After bisque firing, the cup is hard enough to handle freely but isn’t yet waterproof. This is when you apply glaze, a liquid coating that melts into a glassy surface during the second firing. For functional drinkware, choose a glaze specifically labeled “dinnerware safe,” which means it meets FDA guidelines for lead and cadmium release and creates a smooth surface that won’t trap bacteria. Avoid decorative or craft glazes not rated for food contact.
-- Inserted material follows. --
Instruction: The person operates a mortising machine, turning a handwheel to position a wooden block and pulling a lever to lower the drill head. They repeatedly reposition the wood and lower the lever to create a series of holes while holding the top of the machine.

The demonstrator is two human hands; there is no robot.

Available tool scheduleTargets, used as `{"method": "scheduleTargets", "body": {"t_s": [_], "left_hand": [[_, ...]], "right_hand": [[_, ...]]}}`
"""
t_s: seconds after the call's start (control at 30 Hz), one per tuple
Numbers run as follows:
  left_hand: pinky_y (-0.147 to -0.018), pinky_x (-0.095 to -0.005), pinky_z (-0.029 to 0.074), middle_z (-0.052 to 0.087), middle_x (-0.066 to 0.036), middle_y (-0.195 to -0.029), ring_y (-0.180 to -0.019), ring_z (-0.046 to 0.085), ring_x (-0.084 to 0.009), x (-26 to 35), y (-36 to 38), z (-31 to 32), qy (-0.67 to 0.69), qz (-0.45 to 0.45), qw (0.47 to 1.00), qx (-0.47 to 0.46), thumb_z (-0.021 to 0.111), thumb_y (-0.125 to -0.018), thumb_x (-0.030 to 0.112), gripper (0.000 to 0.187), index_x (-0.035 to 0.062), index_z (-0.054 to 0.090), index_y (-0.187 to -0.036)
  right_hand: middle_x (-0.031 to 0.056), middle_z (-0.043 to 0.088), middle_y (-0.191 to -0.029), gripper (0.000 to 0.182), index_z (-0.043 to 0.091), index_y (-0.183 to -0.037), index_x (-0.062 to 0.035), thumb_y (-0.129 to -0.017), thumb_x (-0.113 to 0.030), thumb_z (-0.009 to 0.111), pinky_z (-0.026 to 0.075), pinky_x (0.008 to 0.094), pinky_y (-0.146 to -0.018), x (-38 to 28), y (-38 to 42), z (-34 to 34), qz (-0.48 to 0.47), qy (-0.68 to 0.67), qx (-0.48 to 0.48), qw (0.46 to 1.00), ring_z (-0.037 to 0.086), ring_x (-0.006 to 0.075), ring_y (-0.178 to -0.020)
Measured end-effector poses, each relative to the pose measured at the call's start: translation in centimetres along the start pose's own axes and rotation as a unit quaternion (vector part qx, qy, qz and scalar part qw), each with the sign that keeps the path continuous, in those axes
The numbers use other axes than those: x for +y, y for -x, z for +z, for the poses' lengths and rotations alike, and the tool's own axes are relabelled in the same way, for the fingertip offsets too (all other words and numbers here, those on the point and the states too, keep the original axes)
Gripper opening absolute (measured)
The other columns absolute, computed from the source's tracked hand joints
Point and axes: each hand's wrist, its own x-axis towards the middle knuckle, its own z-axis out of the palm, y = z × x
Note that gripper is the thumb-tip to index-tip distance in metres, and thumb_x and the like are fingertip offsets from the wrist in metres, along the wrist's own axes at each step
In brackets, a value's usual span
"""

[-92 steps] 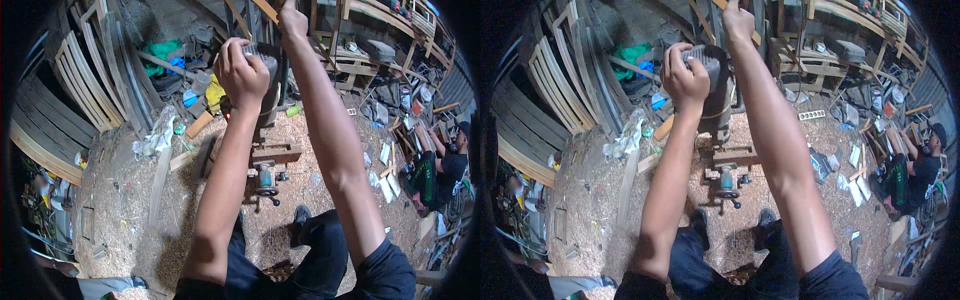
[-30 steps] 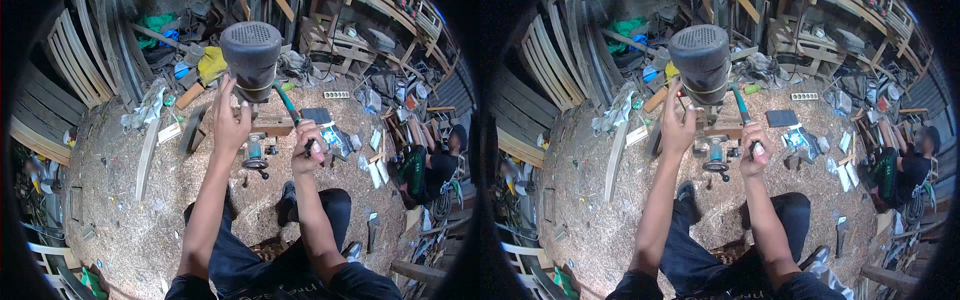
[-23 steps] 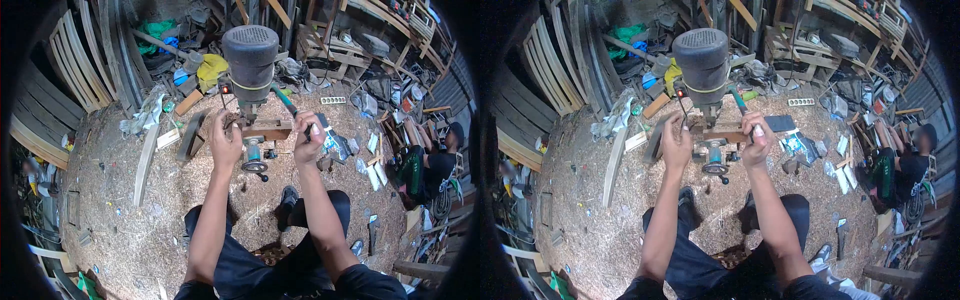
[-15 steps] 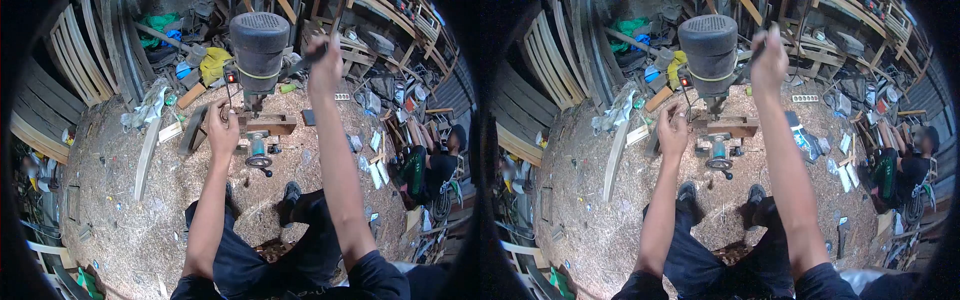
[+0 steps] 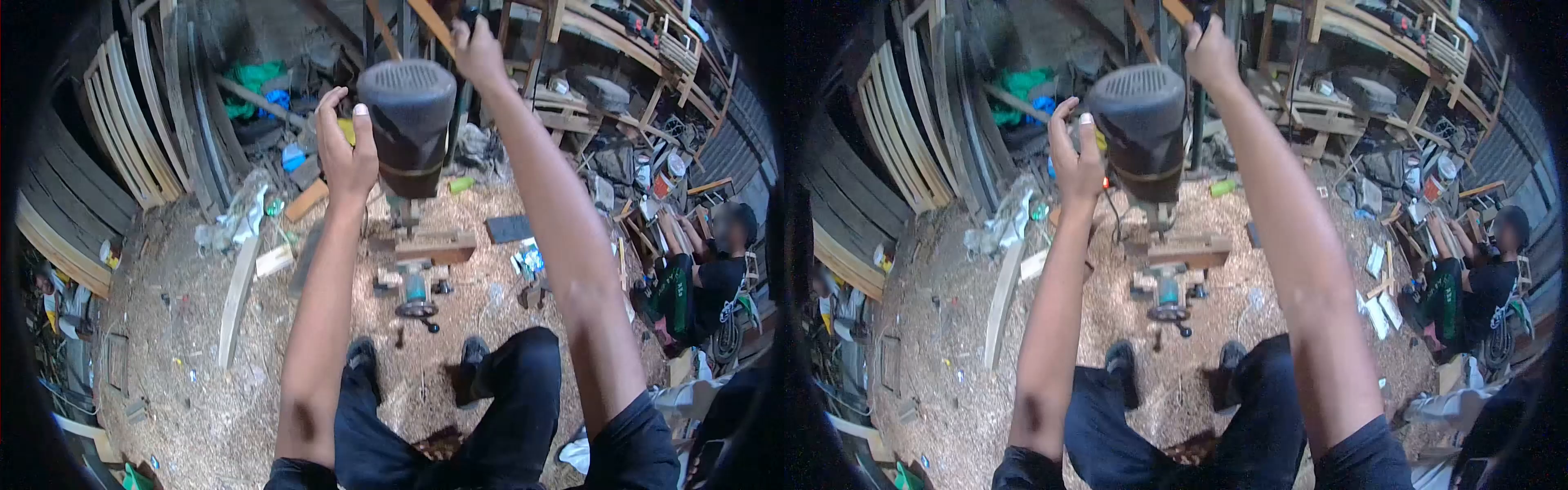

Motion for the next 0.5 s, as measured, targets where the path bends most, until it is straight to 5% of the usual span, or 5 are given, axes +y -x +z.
{"method": "scheduleTargets", "body": {"t_s": [0.17,0.27,0.5], "left_hand": [[-0.097,-0.0377,0.041,0.058,-0.019,-0.114,-0.109,0.055,-0.0301,0.3,-3.1,2.9,0.103,-0.115,0.987,-0.039,0.049,-0.097,0.029,0.039,-0.0015,0.051,-0.121],[-0.094,-0.0361,0.043,0.061,-0.019,-0.112,-0.106,0.058,-0.0280,0.5,-2.9,3.3,0.092,-0.104,0.990,-0.041,0.044,-0.099,0.033,0.041,0.0002,0.050,-0.122],[-0.097,-0.0365,0.042,0.060,-0.021,-0.119,-0.111,0.057,-0.0296,0.3,-3.0,3.8,0.112,-0.107,0.987,-0.044,0.040,-0.100,0.035,0.045,0.0013,0.049,-0.129]], "right_hand": [[0.0341,0.062,-0.088,0.035,0.048,-0.110,0.0012,-0.093,-0.028,0.056,0.048,0.0557,-0.078,1.3,0.2,0.8,0.033,0.084,-0.090,0.992,0.060,0.0516,-0.088],[0.0306,0.062,-0.076,0.031,0.052,-0.093,0.0014,-0.092,-0.029,0.060,0.049,0.0563,-0.068,2.9,1.1,2.0,0.030,0.073,-0.064,0.995,0.060,0.0499,-0.080],[0.0333,0.062,-0.089,0.031,0.053,-0.101,0.0033,-0.092,-0.026,0.058,0.046,0.0557,-0.080,3.4,0.1,1.8,0.034,0.057,-0.109,0.992,0.059,0.0514,-0.088]]}}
The second firing, called glaze firing, melts the glaze coating into a sealed surface. The temperature depends on your clay and glaze combination. Many commercial glazes designed for low-fire clay call for a glaze firing at Cone 06. Always check the recommendations on both your clay and your glaze to make sure they’re compatible. After the glaze firing cools, your cup is finished: waterproof, food safe, and ready to use.
If You Don’t Have a Kiln
Kiln access is the biggest barrier for most beginners. Local pottery studios, community colleges, and makerspaces often rent kiln time or offer firing services for a few dollars per piece. Search for “community kiln firing” in your area. Some ceramic supply shops also fire customer work.
If kiln access truly isn’t an option, you can still practice the shaping techniques with air-dry clay. You won’t get a functional drinking cup, but you’ll develop the hand skills for pinching even walls, joining seams cleanly, and managing thickness. When you eventually get access to a kiln, the muscle memory transfers directly.